For me the highlights of last year included finishing the corrections to my thesis and getting the sacred-piece-of-paper that officially endows me with a PhD, working on my Australia Council residency at SymbioticA (called Green, Grey or Dull Silver: art and the behavioural ecology of the Great Bowerbird, Chlamydera Nuchalis), having a work shown in the Systems of Nature exhibition celebrating the 300th anniversary of the birth of Linnaeus, as well as a 7 week walking and art residency at the Banff Centre in Canada.
2007 started with being an artist participant in Shire of Busselton interdisciplinary design team for Busselton Entry Statement followed by guest editing Resilience: on Art and Environments, the ArtSource Autumn 2007 Newsletter. I also worked with anthropologist Jane Mulcock on the thinking skin project about humans and cane toads. I presented an installation showing our thinking skin video at the Animals and Society II: Considering animals conference in Hobart in July.

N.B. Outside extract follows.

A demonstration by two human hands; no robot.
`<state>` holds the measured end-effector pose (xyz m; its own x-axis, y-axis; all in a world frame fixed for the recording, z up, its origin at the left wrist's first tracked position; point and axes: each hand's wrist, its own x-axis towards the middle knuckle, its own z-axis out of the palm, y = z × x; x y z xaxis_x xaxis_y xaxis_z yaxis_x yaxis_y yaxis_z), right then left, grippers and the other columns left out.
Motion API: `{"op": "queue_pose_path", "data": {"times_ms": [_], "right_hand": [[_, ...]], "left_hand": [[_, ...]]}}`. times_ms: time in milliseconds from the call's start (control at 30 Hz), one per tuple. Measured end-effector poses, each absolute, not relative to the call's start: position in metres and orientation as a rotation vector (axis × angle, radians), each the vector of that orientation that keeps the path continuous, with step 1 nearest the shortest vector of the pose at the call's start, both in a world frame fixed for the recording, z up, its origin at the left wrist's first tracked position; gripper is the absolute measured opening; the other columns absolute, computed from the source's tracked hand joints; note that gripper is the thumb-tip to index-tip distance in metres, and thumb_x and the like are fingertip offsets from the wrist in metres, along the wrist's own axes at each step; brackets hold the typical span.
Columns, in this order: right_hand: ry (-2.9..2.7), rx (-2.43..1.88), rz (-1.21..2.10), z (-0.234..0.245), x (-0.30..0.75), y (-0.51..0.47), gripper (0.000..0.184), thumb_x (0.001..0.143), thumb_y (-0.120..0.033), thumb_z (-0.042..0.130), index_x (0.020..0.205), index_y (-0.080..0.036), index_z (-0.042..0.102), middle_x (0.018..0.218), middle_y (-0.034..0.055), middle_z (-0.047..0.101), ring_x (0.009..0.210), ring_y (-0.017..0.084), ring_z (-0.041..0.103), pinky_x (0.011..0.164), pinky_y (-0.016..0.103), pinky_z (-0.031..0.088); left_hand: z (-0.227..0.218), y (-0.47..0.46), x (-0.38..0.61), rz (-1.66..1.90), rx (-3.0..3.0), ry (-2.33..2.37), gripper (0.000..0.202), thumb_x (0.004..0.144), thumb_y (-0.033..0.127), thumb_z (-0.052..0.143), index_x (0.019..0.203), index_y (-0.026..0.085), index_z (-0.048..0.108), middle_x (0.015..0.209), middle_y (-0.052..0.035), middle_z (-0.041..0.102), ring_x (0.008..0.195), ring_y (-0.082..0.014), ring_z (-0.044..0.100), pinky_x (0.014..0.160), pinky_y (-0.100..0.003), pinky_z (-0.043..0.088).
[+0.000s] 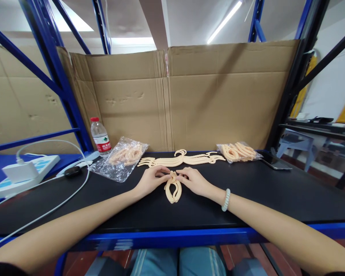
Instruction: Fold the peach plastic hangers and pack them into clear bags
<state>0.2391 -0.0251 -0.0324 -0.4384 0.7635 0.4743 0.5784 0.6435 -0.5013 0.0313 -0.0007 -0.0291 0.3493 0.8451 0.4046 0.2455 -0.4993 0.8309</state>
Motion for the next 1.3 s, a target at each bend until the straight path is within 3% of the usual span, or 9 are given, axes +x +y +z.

Since December 2006 I have been working as Conservation Committee Secretary for the Western Australian Wildflower Society and in first semester 2007 I also taught environmental art theory, modernism, visual culture, and art and popular culture at Midland TAFE with a great bunch of students. At other times I was an external examiner to Edith Cowan University undergrad and postgrad students, witnessing some exciting new art.
As part of Green, Grey or Dull Silver I put together an (arduous!) ethics application for The University of Western Australia in June/July which meant that I could begin the project later in the year. I made a field visit to the Broome Bird Observatory in August/September and a further longer visit in November/December. This took up most of the second semester of 2007, and whilst I haven’t completely finished with the fieldwork, the project will no doubt be my major focus in 2008.
Imagine waking up to the pink light of sunrise hitting swirling streaks of snow bleeding off a windswept Rocky Mountain? Imagine its even better because you have a studio and 29 other artists just as passionate about walking art as myself! This was what I experienced on a 7 week long walking and art residency at the Banff Centre in Canada around September-November. It included visiting the famous Burgess Shales where I also discovered vertigo. I joined the Ministry of Walking and caught up with an old friend from my UCSB days. I also met a potential collaborator interested in coming to Western Australia to work on a project. The whole time was an exhilarating experience. All I need to do is have the same fantastic experience with sound art, book arts, humans and animals (nonhuman) and locative media…… (!sigh!)
I am still working on a complete rebuild of my website which was aborted late in the year. I am now paying another company to redo it all in January this year so hopefully more images soon!
In 2008 I am starting the year by experimenting with van dyke prints as part of a (potential) book of poetry and writing called birdlife as well as continuing to build up the empty bank balance with teaching.
And after all this I will glad to be spending time at home in Perth in 2008 in my studio finishing the bowerbird project and other artworks.